Le ultime parole di Enzo: «Amore mio, non ti lascio sola»

La compagna del 64enne racconta l’aggressione brutale e gli anni di dissidi e litigi: «Penna ci ha troncato la vita»
TORREVECCHIA TEATINA. «Prima di essere caricato sull’ambulanza, Vincenzo mi ha detto: “Amore, non ti lascio sola”». Michela Toader è la compagna di Vincenzo Mattioli, per gli amici Enzo, l’ex funzionario dell’Ispettorato del lavoro morto nel Centro grandi ustionati di Roma dopo essere stato aggredito con la benzina dal vicino di casa Benito Penna, investito dal ritorno di fiamma e anche lui deceduto. Ieri pomeriggio Michela ha raggiunto in auto, insieme all’avvocato di famiglia Antonello D’Aloisio, l’ospedale Sant’Eugenio in cui era ricoverato il compagno. Ma non c’è stato niente da fare.
La donna, di origini romene, viveva con Vincenzo da quasi 13 anni. «Era una persona con un cuore grande e che aiutava chiunque», racconta con la voce rotta dal pianto, «per più di quarant’anni ha lavorato nella pubblica amministrazione. È andato in pensione il primo novembre dell’anno scorso. Basta chiedere alla gente di Torrevecchia o di Chieti per capire chi era Vincenzo: tutti gli volevano bene. Noi stavamo insieme dal 2007. È stato un colpo di fulmine: è bastato lo sguardo per capirci, non sono servite le parole».
La macchina dei soccorsi, alle cinque di domenica pomeriggio, è stata messa in moto proprio da Michela. «Quello di Benito è stato un gesto premeditato: le immagini delle telecamere lo documentano. Anche perché ha detto più volte a Vincenzo che lo avrebbe fatto fuori. Ieri pomeriggio (domenica per chi legge, ndr), ho sentito un boato forte, poi i lamenti di Vincenzo. Sono uscita di casa immediatamente e ho trovato lui in fiamme. È successo tutto in pochi secondi: ho preso delle coperte per spegnere il fuoco e, fino all’arrivo dei soccorsi, ho usato anche il tubo dell’acqua che si trovava lì vicino. A quel punto ho chiamato il 118, i carabinieri e il nostro avvocato. Finché l’ambulanza non l’ha portato via, Vincenzo è stato vigile: mi ha raccontato con precisione quello che era successo».

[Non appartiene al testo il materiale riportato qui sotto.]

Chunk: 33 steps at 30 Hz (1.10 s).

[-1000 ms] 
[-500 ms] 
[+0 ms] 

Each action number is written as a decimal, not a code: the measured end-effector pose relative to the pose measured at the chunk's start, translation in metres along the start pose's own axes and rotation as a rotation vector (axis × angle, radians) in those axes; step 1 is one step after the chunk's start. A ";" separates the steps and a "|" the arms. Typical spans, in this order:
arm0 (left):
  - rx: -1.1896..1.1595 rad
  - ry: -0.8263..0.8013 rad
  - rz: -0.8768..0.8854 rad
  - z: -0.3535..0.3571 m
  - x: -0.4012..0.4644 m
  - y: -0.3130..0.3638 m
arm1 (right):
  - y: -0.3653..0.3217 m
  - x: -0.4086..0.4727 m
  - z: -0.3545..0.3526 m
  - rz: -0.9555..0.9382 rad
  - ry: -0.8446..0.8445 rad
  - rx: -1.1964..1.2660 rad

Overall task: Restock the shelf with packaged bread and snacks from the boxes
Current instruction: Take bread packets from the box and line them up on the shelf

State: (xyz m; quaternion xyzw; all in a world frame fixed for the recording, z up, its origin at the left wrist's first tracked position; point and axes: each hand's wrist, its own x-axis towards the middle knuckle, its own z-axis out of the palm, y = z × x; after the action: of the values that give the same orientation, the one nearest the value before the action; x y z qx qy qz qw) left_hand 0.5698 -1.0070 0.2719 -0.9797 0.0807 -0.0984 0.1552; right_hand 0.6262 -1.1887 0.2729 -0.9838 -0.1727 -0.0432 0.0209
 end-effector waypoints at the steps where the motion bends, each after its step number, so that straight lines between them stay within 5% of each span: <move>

Più nel dettaglio: «Mi ha detto che si era avvicinato al muretto perché aveva visto il vicino che, con un’aria un po’ sospetta, si aggirava con un secchio in mano sul confine delle due case. “Mi vuole ammazzare”: queste sono state le parole precise di Vincenzo. Lui aveva la macchinetta fotografica in mano per riprendere la scena. In un attimo, Penna gli ha buttato addosso un secchio di benzina e gli ha dato fuoco».
Michela assicura che, nei minuti precedenti all’aggressione, non ci sono stati litigi di alcun tipo: «Anche in questo caso i video lo dimostrano. Era da diversi giorni che non si rivolgevano la parola. L’ultima volta Vincenzo era stato minacciato di morte il 9 luglio: ero presente anch’io. Quel signore gli ha urlato contro: “Ti faccio fare la fine di so io chi… neanche le ossa ti troveranno”. Io sono intervenuta per dirgli di smetterla. Ci faceva dispetti di continuo. Vincenzo si affacciava ogni tanto perché questo signore buttava dei chiodi sulla nostra stradina, all’altezza dell’ingresso. I problemi sono cominciati perché Penna sosteneva con insistenza che Vincenzo gli avesse rubato la terra, ma era solo una sua fantasia, nulla di tutto questo era vero. Penna ha troncato la vita a un uomo buono, un uomo che non sapeva dire di no, una persona speciale», si dispera Michela. (g.let.)